- **Provided data**:
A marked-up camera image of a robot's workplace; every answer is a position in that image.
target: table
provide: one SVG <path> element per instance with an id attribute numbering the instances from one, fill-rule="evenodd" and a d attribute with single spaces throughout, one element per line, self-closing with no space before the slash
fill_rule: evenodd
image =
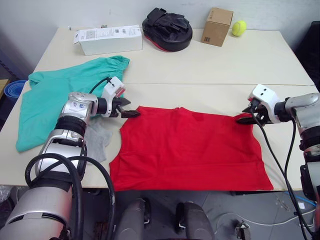
<path id="1" fill-rule="evenodd" d="M 72 44 L 74 32 L 59 28 L 35 71 L 57 70 L 97 57 L 123 55 L 131 60 L 123 78 L 125 97 L 132 102 L 128 106 L 131 109 L 139 105 L 185 107 L 191 111 L 234 116 L 248 105 L 247 97 L 258 83 L 272 88 L 282 99 L 317 91 L 278 31 L 248 30 L 241 38 L 228 35 L 223 47 L 200 43 L 202 29 L 194 29 L 193 33 L 190 46 L 180 52 L 162 52 L 144 39 L 142 51 L 84 56 L 81 47 Z M 22 92 L 28 90 L 27 83 Z M 18 153 L 15 148 L 21 101 L 22 97 L 19 97 L 0 132 L 1 185 L 26 185 L 25 167 L 41 149 L 38 146 Z M 107 170 L 109 162 L 120 150 L 119 128 L 124 122 L 125 119 L 121 118 L 103 121 L 104 126 L 113 132 L 112 141 L 105 149 L 107 161 L 102 163 Z M 265 130 L 284 166 L 291 140 L 291 123 L 268 125 Z M 257 126 L 253 133 L 261 144 L 265 169 L 274 189 L 285 189 Z M 298 148 L 299 138 L 297 134 L 288 168 L 288 178 L 294 189 L 301 189 L 300 165 L 304 163 L 303 153 Z M 106 184 L 98 171 L 89 165 L 82 186 L 105 188 Z"/>

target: green cloth
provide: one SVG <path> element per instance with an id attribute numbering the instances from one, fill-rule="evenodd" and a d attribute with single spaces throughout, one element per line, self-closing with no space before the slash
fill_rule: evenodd
<path id="1" fill-rule="evenodd" d="M 123 56 L 100 57 L 84 64 L 29 75 L 31 90 L 23 94 L 16 149 L 23 152 L 43 144 L 55 128 L 70 92 L 88 93 L 106 77 L 122 80 L 129 59 Z M 93 94 L 100 97 L 106 82 Z"/>

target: black hose
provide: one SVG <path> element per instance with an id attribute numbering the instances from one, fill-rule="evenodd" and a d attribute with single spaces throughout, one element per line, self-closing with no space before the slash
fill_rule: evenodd
<path id="1" fill-rule="evenodd" d="M 48 159 L 48 158 L 56 159 L 59 162 L 63 163 L 71 175 L 72 184 L 73 184 L 72 189 L 75 195 L 75 209 L 76 209 L 74 239 L 82 240 L 83 231 L 84 231 L 84 209 L 83 209 L 84 206 L 83 206 L 83 199 L 82 199 L 82 186 L 81 186 L 81 181 L 80 181 L 78 171 L 73 165 L 73 163 L 68 158 L 60 154 L 56 154 L 56 153 L 40 154 L 38 156 L 35 156 L 26 166 L 26 169 L 24 172 L 25 181 L 29 187 L 32 187 L 33 183 L 30 178 L 30 173 L 34 164 L 41 159 Z"/>
<path id="2" fill-rule="evenodd" d="M 303 215 L 302 215 L 302 213 L 301 213 L 301 211 L 300 211 L 300 208 L 299 208 L 298 203 L 297 203 L 296 196 L 295 196 L 295 194 L 294 194 L 294 192 L 293 192 L 293 189 L 292 189 L 292 187 L 291 187 L 291 185 L 290 185 L 290 183 L 289 183 L 289 180 L 288 180 L 288 178 L 287 178 L 287 175 L 285 174 L 285 172 L 284 172 L 283 168 L 281 167 L 281 165 L 280 165 L 280 163 L 279 163 L 279 161 L 278 161 L 278 159 L 277 159 L 274 151 L 272 150 L 271 145 L 270 145 L 269 140 L 268 140 L 268 137 L 267 137 L 267 134 L 266 134 L 264 128 L 262 127 L 262 125 L 260 124 L 260 122 L 258 121 L 258 119 L 256 118 L 256 116 L 255 116 L 255 114 L 254 114 L 254 109 L 253 109 L 252 107 L 250 108 L 250 113 L 251 113 L 254 121 L 256 122 L 256 124 L 257 124 L 257 125 L 259 126 L 259 128 L 261 129 L 262 134 L 263 134 L 263 137 L 264 137 L 265 142 L 266 142 L 266 145 L 268 146 L 271 155 L 273 156 L 273 158 L 274 158 L 274 160 L 275 160 L 278 168 L 280 169 L 280 171 L 281 171 L 281 173 L 282 173 L 282 175 L 283 175 L 283 177 L 284 177 L 285 184 L 286 184 L 286 187 L 287 187 L 287 189 L 288 189 L 288 192 L 289 192 L 291 201 L 292 201 L 292 203 L 293 203 L 293 206 L 294 206 L 294 208 L 295 208 L 295 210 L 296 210 L 296 213 L 297 213 L 297 215 L 298 215 L 298 218 L 299 218 L 299 222 L 300 222 L 300 227 L 301 227 L 301 231 L 302 231 L 303 238 L 304 238 L 305 240 L 308 240 L 308 238 L 307 238 L 307 236 L 306 236 L 305 228 L 307 229 L 307 231 L 308 231 L 311 235 L 313 235 L 313 232 L 312 232 L 312 231 L 310 230 L 310 228 L 308 227 L 308 224 L 306 223 L 306 221 L 305 221 L 305 219 L 304 219 L 304 217 L 303 217 Z M 294 143 L 293 143 L 294 139 L 295 139 L 295 138 L 292 137 L 291 144 L 290 144 L 290 148 L 289 148 L 289 152 L 288 152 L 287 159 L 286 159 L 286 163 L 288 162 L 288 164 L 289 164 L 289 159 L 290 159 L 290 155 L 291 155 L 291 151 L 292 151 L 292 146 L 293 146 L 293 144 L 294 144 Z"/>
<path id="3" fill-rule="evenodd" d="M 72 156 L 72 157 L 69 157 L 68 159 L 81 160 L 81 161 L 87 161 L 89 163 L 92 163 L 102 173 L 109 190 L 109 216 L 108 216 L 108 228 L 107 228 L 105 239 L 111 240 L 114 232 L 114 226 L 115 226 L 116 196 L 115 196 L 114 185 L 112 183 L 112 180 L 107 170 L 98 161 L 88 156 Z"/>
<path id="4" fill-rule="evenodd" d="M 68 158 L 70 161 L 73 160 L 79 160 L 79 161 L 87 161 L 89 163 L 92 163 L 94 166 L 96 166 L 99 171 L 102 173 L 108 189 L 109 189 L 109 216 L 108 216 L 108 229 L 107 229 L 107 234 L 106 234 L 106 239 L 111 240 L 113 230 L 114 230 L 114 225 L 115 225 L 115 213 L 116 213 L 116 203 L 115 203 L 115 188 L 113 186 L 112 180 L 106 171 L 106 169 L 96 160 L 93 158 L 90 158 L 88 156 L 72 156 Z M 36 178 L 34 178 L 30 185 L 32 186 L 35 184 L 42 176 L 44 176 L 47 172 L 52 170 L 53 168 L 61 165 L 61 162 L 55 162 L 51 164 L 49 167 L 47 167 L 45 170 L 41 171 Z"/>
<path id="5" fill-rule="evenodd" d="M 106 78 L 104 78 L 104 79 L 102 79 L 101 81 L 99 81 L 96 85 L 94 85 L 94 87 L 90 90 L 90 94 L 92 94 L 92 92 L 100 85 L 100 84 L 102 84 L 104 81 L 110 81 L 111 80 L 111 78 L 110 77 L 106 77 Z"/>
<path id="6" fill-rule="evenodd" d="M 287 176 L 288 165 L 289 165 L 289 160 L 290 160 L 292 148 L 294 147 L 294 142 L 295 142 L 295 138 L 296 138 L 296 131 L 297 131 L 297 126 L 296 126 L 295 120 L 292 119 L 291 121 L 293 124 L 292 138 L 291 138 L 291 143 L 290 143 L 288 155 L 286 156 L 286 161 L 285 161 L 285 166 L 284 166 L 284 174 L 286 177 L 288 177 Z"/>

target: wire
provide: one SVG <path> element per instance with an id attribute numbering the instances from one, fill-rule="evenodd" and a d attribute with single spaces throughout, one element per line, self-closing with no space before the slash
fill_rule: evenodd
<path id="1" fill-rule="evenodd" d="M 69 157 L 68 159 L 71 161 L 80 160 L 80 161 L 87 161 L 89 163 L 92 163 L 102 173 L 109 190 L 109 216 L 108 216 L 108 226 L 107 226 L 105 239 L 111 240 L 114 227 L 115 227 L 116 197 L 115 197 L 115 188 L 107 170 L 98 161 L 88 156 L 72 156 L 72 157 Z"/>
<path id="2" fill-rule="evenodd" d="M 250 108 L 250 113 L 251 113 L 254 121 L 256 122 L 256 124 L 257 124 L 257 125 L 259 126 L 259 128 L 261 129 L 262 134 L 263 134 L 263 137 L 264 137 L 265 142 L 266 142 L 266 145 L 268 146 L 271 155 L 273 156 L 273 158 L 274 158 L 277 166 L 279 167 L 279 169 L 280 169 L 280 171 L 281 171 L 281 173 L 282 173 L 282 175 L 283 175 L 283 177 L 284 177 L 284 180 L 285 180 L 286 186 L 287 186 L 287 188 L 288 188 L 288 192 L 289 192 L 290 198 L 291 198 L 291 200 L 292 200 L 293 206 L 294 206 L 294 208 L 295 208 L 295 210 L 296 210 L 296 213 L 297 213 L 297 215 L 298 215 L 298 218 L 299 218 L 302 235 L 303 235 L 303 237 L 304 237 L 305 240 L 308 240 L 308 239 L 307 239 L 307 236 L 306 236 L 306 232 L 305 232 L 304 226 L 305 226 L 305 228 L 307 229 L 307 231 L 308 231 L 311 235 L 313 235 L 313 232 L 310 230 L 310 228 L 308 227 L 308 224 L 306 223 L 305 219 L 304 219 L 303 216 L 302 216 L 302 213 L 301 213 L 300 208 L 299 208 L 299 206 L 298 206 L 298 203 L 297 203 L 297 200 L 296 200 L 296 198 L 295 198 L 295 195 L 293 194 L 293 189 L 292 189 L 292 187 L 291 187 L 291 185 L 290 185 L 290 183 L 289 183 L 289 181 L 288 181 L 288 178 L 287 178 L 287 176 L 286 176 L 283 168 L 281 167 L 281 165 L 280 165 L 280 163 L 279 163 L 279 161 L 278 161 L 278 159 L 277 159 L 274 151 L 272 150 L 272 148 L 271 148 L 271 146 L 270 146 L 270 143 L 269 143 L 269 140 L 268 140 L 268 137 L 267 137 L 267 134 L 266 134 L 264 128 L 262 127 L 262 125 L 260 124 L 260 122 L 258 121 L 258 119 L 256 118 L 256 116 L 255 116 L 255 114 L 254 114 L 254 109 L 253 109 L 252 107 Z M 291 153 L 291 151 L 290 151 L 290 149 L 289 149 L 288 156 L 287 156 L 287 160 L 290 158 L 290 155 L 291 155 L 290 153 Z"/>
<path id="3" fill-rule="evenodd" d="M 313 201 L 310 201 L 309 199 L 306 199 L 306 198 L 304 198 L 304 197 L 302 197 L 302 196 L 295 196 L 295 197 L 296 197 L 297 199 L 300 199 L 300 200 L 308 203 L 308 204 L 311 204 L 311 205 L 314 206 L 314 207 L 317 206 L 317 204 L 315 204 Z"/>
<path id="4" fill-rule="evenodd" d="M 84 231 L 84 209 L 83 209 L 83 199 L 82 199 L 82 186 L 81 186 L 79 174 L 77 172 L 76 167 L 73 165 L 73 163 L 69 159 L 67 159 L 66 157 L 60 154 L 56 154 L 56 153 L 40 154 L 38 156 L 35 156 L 33 159 L 31 159 L 31 161 L 26 166 L 26 169 L 24 172 L 25 181 L 29 187 L 33 185 L 30 177 L 30 173 L 33 166 L 39 160 L 47 159 L 47 158 L 56 159 L 59 162 L 63 163 L 71 175 L 72 185 L 73 185 L 72 189 L 75 195 L 75 209 L 76 209 L 74 239 L 82 240 L 83 231 Z"/>
<path id="5" fill-rule="evenodd" d="M 112 180 L 107 172 L 107 170 L 96 160 L 93 158 L 90 158 L 88 156 L 72 156 L 68 158 L 70 161 L 73 160 L 80 160 L 80 161 L 86 161 L 89 163 L 92 163 L 94 166 L 98 168 L 98 170 L 102 173 L 108 189 L 109 189 L 109 216 L 108 216 L 108 228 L 107 228 L 107 234 L 106 234 L 106 239 L 111 240 L 112 239 L 112 234 L 114 230 L 114 225 L 115 225 L 115 213 L 116 213 L 116 198 L 115 198 L 115 188 L 112 183 Z M 49 167 L 47 167 L 45 170 L 41 171 L 36 178 L 34 178 L 31 181 L 31 184 L 35 184 L 41 177 L 43 177 L 47 172 L 52 170 L 53 168 L 61 165 L 61 162 L 55 162 L 51 164 Z"/>
<path id="6" fill-rule="evenodd" d="M 296 131 L 297 131 L 297 126 L 296 126 L 295 120 L 291 119 L 291 121 L 292 121 L 292 124 L 293 124 L 293 131 L 292 131 L 292 138 L 291 138 L 291 143 L 290 143 L 288 155 L 286 156 L 286 161 L 285 161 L 285 166 L 284 166 L 284 174 L 285 174 L 285 177 L 288 177 L 288 176 L 287 176 L 287 173 L 288 173 L 288 165 L 289 165 L 289 160 L 290 160 L 292 148 L 293 148 L 293 146 L 294 146 L 294 142 L 295 142 L 295 138 L 296 138 Z"/>
<path id="7" fill-rule="evenodd" d="M 104 79 L 102 79 L 101 81 L 99 81 L 96 85 L 94 85 L 94 87 L 90 90 L 90 94 L 92 94 L 92 92 L 100 85 L 100 84 L 102 84 L 104 81 L 110 81 L 111 80 L 111 78 L 110 77 L 106 77 L 106 78 L 104 78 Z"/>
<path id="8" fill-rule="evenodd" d="M 313 213 L 316 209 L 313 209 L 311 211 L 307 211 L 307 212 L 304 212 L 302 213 L 302 215 L 307 215 L 307 214 L 310 214 L 310 213 Z M 217 234 L 218 232 L 218 229 L 219 229 L 219 223 L 220 223 L 220 220 L 222 219 L 222 217 L 226 216 L 226 215 L 234 215 L 234 216 L 237 216 L 249 223 L 252 223 L 252 224 L 256 224 L 256 225 L 259 225 L 259 226 L 264 226 L 264 227 L 274 227 L 274 226 L 279 226 L 279 225 L 283 225 L 283 224 L 287 224 L 289 222 L 291 222 L 292 220 L 295 220 L 298 218 L 298 216 L 294 216 L 292 218 L 289 218 L 288 220 L 285 220 L 285 221 L 282 221 L 282 222 L 277 222 L 277 223 L 271 223 L 271 224 L 268 224 L 268 223 L 260 223 L 260 222 L 256 222 L 256 221 L 252 221 L 252 220 L 249 220 L 249 219 L 246 219 L 245 217 L 237 214 L 237 213 L 234 213 L 234 212 L 226 212 L 226 213 L 223 213 L 221 214 L 220 216 L 218 216 L 218 219 L 217 219 L 217 222 L 216 222 L 216 227 L 215 227 L 215 232 L 214 234 Z"/>

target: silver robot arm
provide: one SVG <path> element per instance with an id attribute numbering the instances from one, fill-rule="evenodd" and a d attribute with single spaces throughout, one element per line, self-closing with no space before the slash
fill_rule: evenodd
<path id="1" fill-rule="evenodd" d="M 125 111 L 122 106 L 130 102 L 120 95 L 123 83 L 113 77 L 107 81 L 102 97 L 83 92 L 71 92 L 39 154 L 59 154 L 66 158 L 86 156 L 84 140 L 90 117 L 100 114 L 123 118 L 139 115 L 137 111 Z M 53 158 L 39 160 L 35 165 L 37 176 L 57 162 Z M 85 174 L 86 163 L 73 160 L 80 179 Z M 69 220 L 72 209 L 72 183 L 68 169 L 57 165 L 44 174 L 19 200 L 0 230 L 0 240 L 69 240 Z"/>
<path id="2" fill-rule="evenodd" d="M 288 97 L 281 101 L 270 88 L 258 84 L 248 97 L 249 107 L 243 112 L 257 113 L 256 119 L 263 126 L 288 122 L 294 119 L 301 141 L 305 165 L 300 167 L 304 195 L 317 202 L 315 236 L 320 239 L 320 93 Z M 240 124 L 255 124 L 252 117 L 243 117 Z"/>

- **Brief**:
Where does the word "image" appear in the material above? Copy every line that holds it.

- **Response for this exercise**:
A marked-up camera image of a robot's workplace; every answer is a position in that image.
image =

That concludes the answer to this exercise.